Em sua fala, Lula ressaltou a iniciativa chinesa para a criação de uma organização internacional dedicada à cooperação em inteligência artificial, voltada especialmente para países em desenvolvimento. O presidente também citou a Parceria Global em Inteligência Artificial, desenvolvida no âmbito do G7, sob as presidências do Canadá e da França.
“Mas nenhum desses foros substitui a universalidade das Nações Unidas para uma governança internacional da inteligência artificial que seja multilateral, inclusiva e orientada ao desenvolvimento”, avaliou Lula.
Lula destacou ainda que a revolução digital e a inteligência artificial trazem impactos positivos para a produtividade industrial, serviços públicos, medicina, segurança alimentar e energética. No entanto, também podem fomentar discursos de ódio, desinformação, pornografia infantil e feminicídio.
“Conteúdos falsos manipulados por inteligência artificial distorcem processos eleitorais e põem em risco a democracia. Os algoritmos não são apenas aplicações de códigos matemáticos que sustentam o mundo digital”, afirmou.

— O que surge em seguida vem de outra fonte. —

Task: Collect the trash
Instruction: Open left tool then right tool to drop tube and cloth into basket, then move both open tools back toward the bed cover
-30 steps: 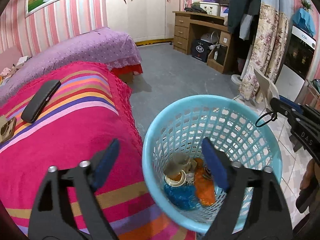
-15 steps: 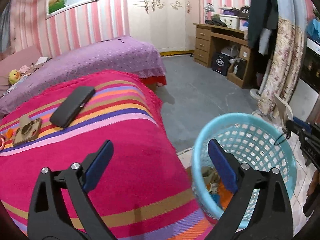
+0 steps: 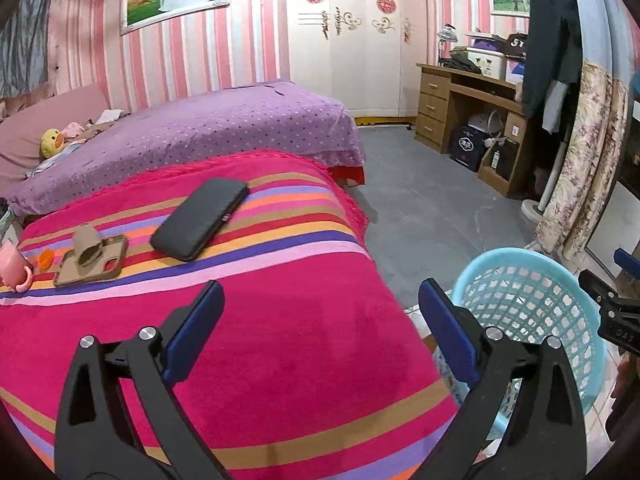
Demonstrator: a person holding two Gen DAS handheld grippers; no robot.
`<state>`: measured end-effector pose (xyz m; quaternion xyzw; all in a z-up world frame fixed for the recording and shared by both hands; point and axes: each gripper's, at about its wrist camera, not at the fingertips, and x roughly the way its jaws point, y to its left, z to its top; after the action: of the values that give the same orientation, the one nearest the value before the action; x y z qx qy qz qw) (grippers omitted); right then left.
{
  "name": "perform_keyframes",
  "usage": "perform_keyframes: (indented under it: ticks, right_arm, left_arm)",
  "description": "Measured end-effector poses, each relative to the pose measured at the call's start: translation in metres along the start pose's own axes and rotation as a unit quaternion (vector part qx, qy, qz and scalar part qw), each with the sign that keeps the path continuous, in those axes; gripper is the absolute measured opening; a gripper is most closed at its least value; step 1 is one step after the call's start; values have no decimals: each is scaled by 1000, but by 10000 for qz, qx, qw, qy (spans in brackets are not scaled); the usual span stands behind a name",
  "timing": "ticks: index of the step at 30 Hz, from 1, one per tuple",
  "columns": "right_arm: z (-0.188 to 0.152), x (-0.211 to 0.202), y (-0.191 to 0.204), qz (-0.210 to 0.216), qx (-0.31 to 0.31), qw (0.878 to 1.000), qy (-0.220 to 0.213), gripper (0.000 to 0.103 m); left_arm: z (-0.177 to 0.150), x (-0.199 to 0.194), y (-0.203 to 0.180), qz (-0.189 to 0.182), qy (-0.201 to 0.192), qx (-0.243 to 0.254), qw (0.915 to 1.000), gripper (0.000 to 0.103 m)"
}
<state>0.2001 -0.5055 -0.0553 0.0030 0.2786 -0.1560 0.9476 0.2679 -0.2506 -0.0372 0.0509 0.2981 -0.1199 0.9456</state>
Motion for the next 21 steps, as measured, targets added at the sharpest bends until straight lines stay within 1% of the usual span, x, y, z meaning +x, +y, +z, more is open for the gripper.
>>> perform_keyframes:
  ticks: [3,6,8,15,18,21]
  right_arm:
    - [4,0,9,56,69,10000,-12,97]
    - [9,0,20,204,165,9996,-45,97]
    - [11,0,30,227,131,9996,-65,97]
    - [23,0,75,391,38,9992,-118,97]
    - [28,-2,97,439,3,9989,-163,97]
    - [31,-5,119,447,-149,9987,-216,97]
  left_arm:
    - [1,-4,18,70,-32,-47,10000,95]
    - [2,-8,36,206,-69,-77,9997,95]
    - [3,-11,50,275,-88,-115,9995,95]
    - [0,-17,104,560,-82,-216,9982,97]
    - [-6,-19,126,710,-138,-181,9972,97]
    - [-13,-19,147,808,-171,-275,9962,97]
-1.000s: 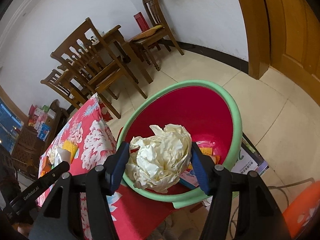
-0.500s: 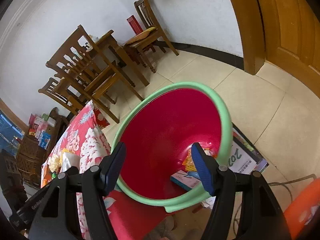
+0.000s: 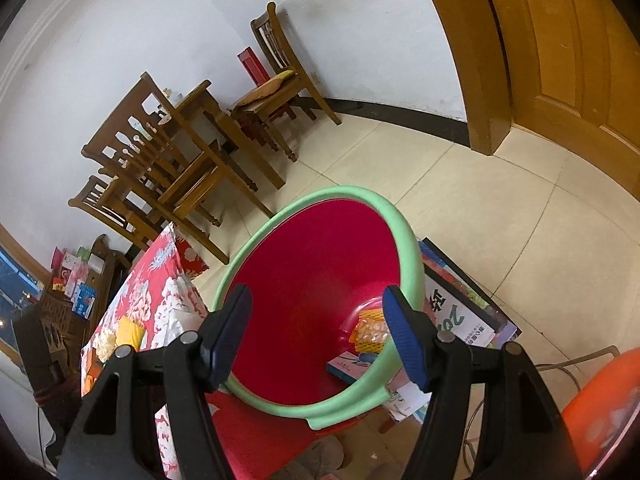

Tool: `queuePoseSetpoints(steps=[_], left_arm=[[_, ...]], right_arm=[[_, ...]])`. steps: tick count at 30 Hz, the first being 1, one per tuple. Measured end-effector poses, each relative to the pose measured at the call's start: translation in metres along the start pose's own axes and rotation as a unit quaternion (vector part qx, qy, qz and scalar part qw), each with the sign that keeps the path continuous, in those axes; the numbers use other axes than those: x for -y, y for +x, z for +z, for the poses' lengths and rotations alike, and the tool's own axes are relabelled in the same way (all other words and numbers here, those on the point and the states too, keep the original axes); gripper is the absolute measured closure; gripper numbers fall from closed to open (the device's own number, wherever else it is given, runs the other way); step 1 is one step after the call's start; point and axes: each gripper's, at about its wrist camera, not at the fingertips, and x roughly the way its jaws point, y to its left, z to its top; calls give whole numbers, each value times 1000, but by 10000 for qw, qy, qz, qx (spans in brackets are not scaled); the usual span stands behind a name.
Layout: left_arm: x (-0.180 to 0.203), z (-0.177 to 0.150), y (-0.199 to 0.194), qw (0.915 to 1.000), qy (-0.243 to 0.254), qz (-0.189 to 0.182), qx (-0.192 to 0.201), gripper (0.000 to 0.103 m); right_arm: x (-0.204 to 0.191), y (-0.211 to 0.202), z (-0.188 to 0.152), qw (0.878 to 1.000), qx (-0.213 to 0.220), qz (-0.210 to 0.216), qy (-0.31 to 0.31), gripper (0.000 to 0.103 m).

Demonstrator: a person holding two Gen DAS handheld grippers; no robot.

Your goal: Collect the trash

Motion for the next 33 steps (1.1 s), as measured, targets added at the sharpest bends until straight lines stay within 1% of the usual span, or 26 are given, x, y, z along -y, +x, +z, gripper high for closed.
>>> queuePoseSetpoints(steps=[1,2,7,11,14,18,23,26,28,33], left_arm=[[0,1,-1,10000,-14,11,40,49],[1,1,-2,10000,-21,6,71,48],[-3,2,-12,9998,-89,-11,177,48],[-17,0,-29,9991,-283,49,314,48],[-30,-1,-45,9981,-372,186,454,48],[-52,-4,-68,9957,-570,428,597,48],[-94,-10,-100,9892,-922,765,844,48],[-118,-15,-116,9851,-1053,982,942,48],[-137,-19,-128,9807,-1168,1190,1019,48],[-186,-32,-150,9691,-1530,1578,1118,48]], right_arm=[[0,-1,1,10000,6,-2,6,34],[0,-1,2,10000,15,-1,10,34],[-4,-3,4,10000,49,19,-7,34],[-15,-3,2,9998,-3,112,-154,34],[-31,-2,-2,9990,-100,243,-348,34],[-64,2,-11,9956,-280,471,-766,34],[-109,7,-25,9873,-535,812,-1256,34],[-141,11,-34,9800,-664,1011,-1578,34],[-159,16,-39,9756,-733,1088,-1763,34],[-205,34,-55,9632,-967,1256,-2173,34]])
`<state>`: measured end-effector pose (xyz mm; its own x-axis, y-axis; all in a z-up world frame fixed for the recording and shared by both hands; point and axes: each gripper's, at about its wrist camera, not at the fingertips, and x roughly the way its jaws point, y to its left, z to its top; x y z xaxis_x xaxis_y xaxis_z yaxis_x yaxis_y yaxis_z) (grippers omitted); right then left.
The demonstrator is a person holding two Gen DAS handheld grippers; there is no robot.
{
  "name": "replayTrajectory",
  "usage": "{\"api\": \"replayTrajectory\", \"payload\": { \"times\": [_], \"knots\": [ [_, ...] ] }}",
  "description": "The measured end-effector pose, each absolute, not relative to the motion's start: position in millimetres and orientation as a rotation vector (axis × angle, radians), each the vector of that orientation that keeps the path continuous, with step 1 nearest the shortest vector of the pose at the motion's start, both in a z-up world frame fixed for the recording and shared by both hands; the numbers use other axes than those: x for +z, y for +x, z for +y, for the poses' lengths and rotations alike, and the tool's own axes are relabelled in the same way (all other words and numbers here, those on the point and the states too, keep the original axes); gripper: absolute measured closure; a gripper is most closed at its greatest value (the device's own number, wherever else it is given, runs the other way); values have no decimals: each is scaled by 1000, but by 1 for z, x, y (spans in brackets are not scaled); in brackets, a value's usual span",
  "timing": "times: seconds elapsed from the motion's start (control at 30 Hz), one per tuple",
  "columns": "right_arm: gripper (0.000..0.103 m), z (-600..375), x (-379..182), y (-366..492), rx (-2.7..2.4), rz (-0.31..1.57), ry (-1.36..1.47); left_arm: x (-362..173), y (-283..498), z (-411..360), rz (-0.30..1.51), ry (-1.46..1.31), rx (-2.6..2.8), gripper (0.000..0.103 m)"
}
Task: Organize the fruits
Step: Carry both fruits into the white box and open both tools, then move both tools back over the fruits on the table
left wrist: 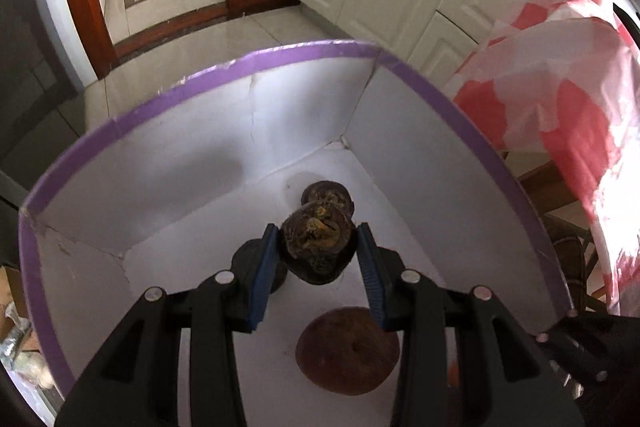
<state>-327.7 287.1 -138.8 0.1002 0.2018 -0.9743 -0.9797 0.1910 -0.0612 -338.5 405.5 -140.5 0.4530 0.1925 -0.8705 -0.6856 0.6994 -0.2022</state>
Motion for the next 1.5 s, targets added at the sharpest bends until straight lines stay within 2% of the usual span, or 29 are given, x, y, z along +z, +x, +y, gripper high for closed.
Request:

O presidente concluiu defendendo uma governança global que reconheça a diversidade das trajetórias nacionais e garanta que a inteligência artificial fortaleça a democracia, a coesão social e a soberania dos países.
“O Brasil defende uma governança que reconheça a diversidade de trajetórias nacionais e garanta que a Inteligência Artificial fortaleça a democracia, a coesão social e a soberania dos países”, concluiu.
Entenda
A Cúpula sobre o Impacto da Inteligência Artificial em Nova Délhi representa o quarto encontro do chamado Processo de Bletchley, uma série de reuniões intergovernamentais sobre segurança e governança de inteligência artificial, iniciada em Bletchley Park, no Reino Unido, em novembro de 2023.